A Number 10 spokesman said the talk included the two countries' differing positions on the US decision to recognise Jerusalem as capital of Israel, but no reference was made to the tweet controversy coming up in the call.

"It has taken Theresa May two weeks to contact Trump over his dangerous decision to recognise Jerusalem as Israel's capital, yet she seems to have failed to use the opportunity to call him out for retweeting abhorrent Islamophobic material,” a spokesman for Corbyn.

"As Prime Minister, May has a responsibility to stand up against hate and for all communities in our country."

The call was the first time the two leaders had spoken since their public row over Trump's retweets of anti-Muslim videos posted by the far-right Britain First group's deputy leader, Jayda Fransen.

Credit: PA

May said at the time Trump was "wrong" to circulate the videos; Trump hit back telling the PM to focus on "destructive radical Islamic terrorism" in the UK, rather than on his social media.

Trump sparked protests across the Middle East by ending decades of US policy towards and announcing Jerusalem as Israel's capital on December 6.

May said at Prime Minister's Questions that day she intended to speak to Trump about the matter.

May said at the time Trump was "wrong" to retweet Britain First.

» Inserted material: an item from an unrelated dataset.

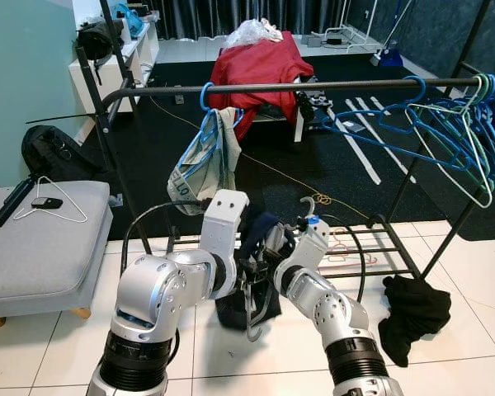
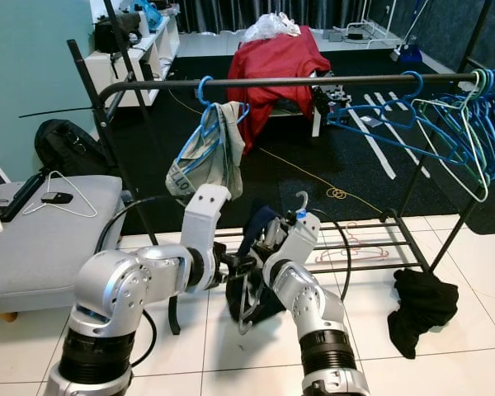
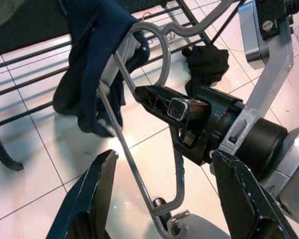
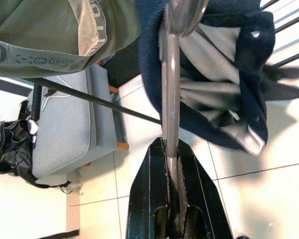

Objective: Hang hanger

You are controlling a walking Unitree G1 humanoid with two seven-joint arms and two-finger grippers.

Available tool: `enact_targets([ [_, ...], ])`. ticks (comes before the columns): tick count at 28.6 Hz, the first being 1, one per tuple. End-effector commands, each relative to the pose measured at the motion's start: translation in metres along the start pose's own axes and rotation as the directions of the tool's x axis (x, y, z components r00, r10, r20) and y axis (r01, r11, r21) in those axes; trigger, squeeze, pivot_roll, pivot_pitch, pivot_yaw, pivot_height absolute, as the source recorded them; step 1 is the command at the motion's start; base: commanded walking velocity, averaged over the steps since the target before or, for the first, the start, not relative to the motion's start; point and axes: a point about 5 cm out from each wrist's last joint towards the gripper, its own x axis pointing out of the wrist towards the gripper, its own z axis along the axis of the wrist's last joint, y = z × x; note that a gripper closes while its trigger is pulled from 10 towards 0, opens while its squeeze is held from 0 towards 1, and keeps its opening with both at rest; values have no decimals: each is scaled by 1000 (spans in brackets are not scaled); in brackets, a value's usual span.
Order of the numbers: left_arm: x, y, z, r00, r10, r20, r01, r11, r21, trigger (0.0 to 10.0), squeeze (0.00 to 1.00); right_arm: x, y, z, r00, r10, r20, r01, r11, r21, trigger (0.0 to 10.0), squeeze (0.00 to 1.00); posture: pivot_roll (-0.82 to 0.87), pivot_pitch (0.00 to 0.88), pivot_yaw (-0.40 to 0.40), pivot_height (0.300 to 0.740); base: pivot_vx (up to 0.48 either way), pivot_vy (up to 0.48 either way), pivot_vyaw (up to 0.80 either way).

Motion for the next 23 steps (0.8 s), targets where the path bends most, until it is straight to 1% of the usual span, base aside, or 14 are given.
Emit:
enact_targets([
  [1, -2, 19, -2, 993, 113, 17, -113, 992, 54, 10000, 0, 1, 23, -17, 997, 68, -26, -66, 996, 64, 10000, 0, 92, 109, 35, 740, 0, 0, 0],
  [2, -2, 19, -2, 993, 113, 17, -113, 992, 54, 10000, 0, 1, 23, -17, 997, 68, -26, -66, 996, 64, 10000, 0, 92, 109, 35, 740, 0, 0, 0],
  [3, -4, 32, -9, 986, 165, 13, -165, 982, 95, 10000, 0, 1, 23, -15, 997, 71, -19, -70, 996, 58, 10000, 0, 88, 108, 37, 740, 0, 0, 0],
  [4, -4, 32, -9, 986, 165, 13, -165, 982, 95, 10000, 0, 1, 23, -15, 997, 71, -19, -70, 996, 58, 10000, 0, 88, 108, 37, 740, 0, 0, 0],
  [6, -8, 46, -33, 977, 208, -40, -201, 971, 132, 10000, 0, -1, 26, -7, 996, 92, 4, -92, 995, 32, 10000, 0, 85, 105, 37, 740, 0, 0, 0],
  [9, -9, 51, -48, 972, 223, -69, -211, 966, 152, 10000, 0, -2, 29, -3, 994, 108, 19, -108, 994, 13, 10000, 0, 81, 103, 34, 740, 0, 0, 0],
  [11, -10, 60, -71, 954, 277, -111, -253, 948, 192, 10000, 0, -4, 33, 5, 989, 140, 47, -138, 990, -39, 10000, 0, 78, 101, 30, 740, 0, 0, 0],
  [12, -10, 60, -71, 954, 277, -111, -253, 948, 192, 10000, 0, -4, 33, 5, 989, 140, 47, -138, 990, -39, 10000, 0, 78, 101, 30, 740, 0, 0, 0],
  [14, -10, 66, -87, 939, 324, -119, -293, 930, 221, 10000, 0, -8, 37, 10, 978, 196, 73, -182, 971, -156, 10000, 0, 77, 100, 23, 740, 0, 0, 0],
  [16, -10, 66, -87, 939, 324, -119, -293, 930, 221, 10000, 0, -8, 37, 10, 978, 196, 73, -182, 971, -156, 10000, 0, 77, 100, 23, 740, 0, 0, 0],
  [17, -9, 67, -92, 936, 332, -118, -300, 926, 229, 10000, 0, -10, 38, 10, 972, 221, 76, -200, 955, -220, 10000, 0, 78, 101, 23, 740, 0, 0, 0],
  [19, -9, 67, -92, 936, 332, -118, -300, 926, 229, 10000, 0, -10, 38, 10, 972, 221, 76, -200, 955, -220, 10000, 0, 78, 101, 23, 740, 0, 0, 0],
  [21, -6, 69, -107, 934, 337, -118, -307, 926, 219, 10000, 0, -17, 37, 7, 961, 274, 36, -248, 911, -329, 10000, 0, 69, 105, 14, 740, 0, 0, 0],
  [23, -6, 69, -107, 934, 337, -118, -307, 926, 219, 10000, 0, -17, 37, 7, 961, 274, 36, -248, 911, -329, 10000, 0, 69, 105, 14, 740, 0, 0, 0],
])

Credit: PA

The PM's spokesman said the fact it took 13 days between May announcing her intention to speak with Trump about Jerusalem and the call actually taking place was a "matter of scheduling" and the PM "didn't put any timeframe on it".

On Monday, Britain joined 13 other members of the United Nation's Security Council in backing a resolution, vetoed by the US, which rejected the recognition of Jerusalem as the capital of Israel.

"They discussed the different positions we took on the recognition of Jerusalem as the Israeli capital, and agreed on the importance of the US bringing forward new proposals for peace and the international community supporting these efforts,” a Downing Street spokesman said.

"The Prime Minister also raised Yemen, highlighting our ongoing deep concerns at the humanitarian situation. They agreed on the vital importance of reopening humanitarian and commercial access to prevent famine and alleviate the suffering of innocent Yemenis.

"The Prime Minister updated the president on the recent good progress of the Brexit negotiations, and the president set out the progress he had made on his economic agenda. They agreed on the importance of a swift post-Brexit bilateral trade deal.

"They wished each other a very merry Christmas and looked forward to keeping in close touch."